**DIRECTIONS FOR THIS TASK:**
All the data should come back exactly as it was given.
-------------------------
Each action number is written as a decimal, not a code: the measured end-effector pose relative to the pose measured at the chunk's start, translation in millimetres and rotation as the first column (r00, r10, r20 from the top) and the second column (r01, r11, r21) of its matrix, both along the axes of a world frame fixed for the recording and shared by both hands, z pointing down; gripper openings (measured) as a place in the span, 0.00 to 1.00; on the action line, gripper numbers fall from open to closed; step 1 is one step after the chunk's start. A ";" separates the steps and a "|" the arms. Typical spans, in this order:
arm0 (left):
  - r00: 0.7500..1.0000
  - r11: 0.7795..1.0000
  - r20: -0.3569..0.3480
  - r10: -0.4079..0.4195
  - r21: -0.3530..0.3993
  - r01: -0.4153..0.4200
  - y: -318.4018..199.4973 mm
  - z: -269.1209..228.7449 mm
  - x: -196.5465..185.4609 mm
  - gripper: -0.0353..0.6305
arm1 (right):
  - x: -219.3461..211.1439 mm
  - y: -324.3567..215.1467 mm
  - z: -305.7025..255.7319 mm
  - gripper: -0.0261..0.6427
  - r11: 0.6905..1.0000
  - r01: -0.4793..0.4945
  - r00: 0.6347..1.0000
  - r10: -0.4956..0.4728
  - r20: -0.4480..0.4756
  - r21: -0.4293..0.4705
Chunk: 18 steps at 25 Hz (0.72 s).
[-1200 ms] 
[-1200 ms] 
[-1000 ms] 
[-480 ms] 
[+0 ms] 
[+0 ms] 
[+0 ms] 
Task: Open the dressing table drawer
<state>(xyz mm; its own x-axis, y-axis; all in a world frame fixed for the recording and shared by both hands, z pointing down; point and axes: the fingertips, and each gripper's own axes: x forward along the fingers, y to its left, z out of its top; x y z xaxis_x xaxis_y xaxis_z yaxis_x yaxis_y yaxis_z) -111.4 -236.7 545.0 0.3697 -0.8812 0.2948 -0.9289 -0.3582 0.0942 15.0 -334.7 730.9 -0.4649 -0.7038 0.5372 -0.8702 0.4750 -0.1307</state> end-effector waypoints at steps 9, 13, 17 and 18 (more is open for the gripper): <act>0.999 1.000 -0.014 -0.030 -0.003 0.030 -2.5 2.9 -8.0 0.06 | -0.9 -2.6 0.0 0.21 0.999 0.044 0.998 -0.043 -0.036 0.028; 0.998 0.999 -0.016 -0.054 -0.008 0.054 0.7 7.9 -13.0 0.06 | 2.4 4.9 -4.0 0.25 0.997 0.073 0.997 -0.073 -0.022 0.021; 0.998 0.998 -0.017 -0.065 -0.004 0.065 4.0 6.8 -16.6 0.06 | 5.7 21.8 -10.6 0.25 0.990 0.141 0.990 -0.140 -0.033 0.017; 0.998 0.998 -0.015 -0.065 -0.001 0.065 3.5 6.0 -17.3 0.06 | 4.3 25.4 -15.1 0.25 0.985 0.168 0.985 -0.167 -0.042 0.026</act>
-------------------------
**ANSWER TO THE PROBLEM:**
Each action number is written as a decimal, not a code: the measured end-effector pose relative to the pose measured at the chunk's start, translation in millimetres and rotation as the first column (r00, r10, r20 from the top) and the second column (r01, r11, r21) of its matrix, both along the axes of a world frame fixed for the recording and shared by both hands, z pointing down; gripper openings (measured) as a place in the span, 0.00 to 1.00; on the action line, gripper numbers fall from open to closed; step 1 is one step after the chunk's start. A ";" separates the steps and a "|" the arms. Typical spans, in this order:
arm0 (left):
  - r00: 0.7500..1.0000
  - r11: 0.7795..1.0000
  - r20: -0.3569..0.3480
  - r10: -0.4079..0.4195
  - r21: -0.3530..0.3993
  - r01: -0.4153..0.4200
  - y: -318.4018..199.4973 mm
  - z: -269.1209..228.7449 mm
  - x: -196.5465..185.4609 mm
  - gripper: -0.0353..0.6305
arm1 (right):
  - x: -219.3461..211.1439 mm
  - y: -324.3567..215.1467 mm
  - z: -305.7025..255.7319 mm
  - gripper: -0.0261..0.6427
  - r11: 0.6905..1.0000
  - r01: -0.4793..0.4945
  - r00: 0.6347..1.0000
  - r10: -0.4956..0.4728
  - r20: -0.4480..0.4756
  - r21: -0.4293..0.4705
Chunk: 18 steps at 25 Hz (0.72 s).
[-1200 ms] 
[-1200 ms] 
[-1000 ms] 
[-480 ms] 
[+0 ms] 
[+0 ms] 
[+0 ms] 
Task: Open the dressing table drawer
<state>(xyz mm; its own x-axis, y-axis; all in a world frame fixed for the recording and shared by both hands, z pointing down; point and axes: the fingertips, and each gripper's own axes: x forward along the fingers, y to its left, z out of its top; x y z xaxis_x xaxis_y xaxis_z yaxis_x yaxis_y yaxis_z) -111.4 -236.7 545.0 0.3697 -0.8812 0.2948 -0.9289 -0.3582 0.0942 15.0 -334.7 730.9 -0.4649 -0.7038 0.5372 -0.8702 0.4750 -0.1307</state> end-effector waypoints at steps 9, 13, 17 and 18 (more is open for the gripper): <act>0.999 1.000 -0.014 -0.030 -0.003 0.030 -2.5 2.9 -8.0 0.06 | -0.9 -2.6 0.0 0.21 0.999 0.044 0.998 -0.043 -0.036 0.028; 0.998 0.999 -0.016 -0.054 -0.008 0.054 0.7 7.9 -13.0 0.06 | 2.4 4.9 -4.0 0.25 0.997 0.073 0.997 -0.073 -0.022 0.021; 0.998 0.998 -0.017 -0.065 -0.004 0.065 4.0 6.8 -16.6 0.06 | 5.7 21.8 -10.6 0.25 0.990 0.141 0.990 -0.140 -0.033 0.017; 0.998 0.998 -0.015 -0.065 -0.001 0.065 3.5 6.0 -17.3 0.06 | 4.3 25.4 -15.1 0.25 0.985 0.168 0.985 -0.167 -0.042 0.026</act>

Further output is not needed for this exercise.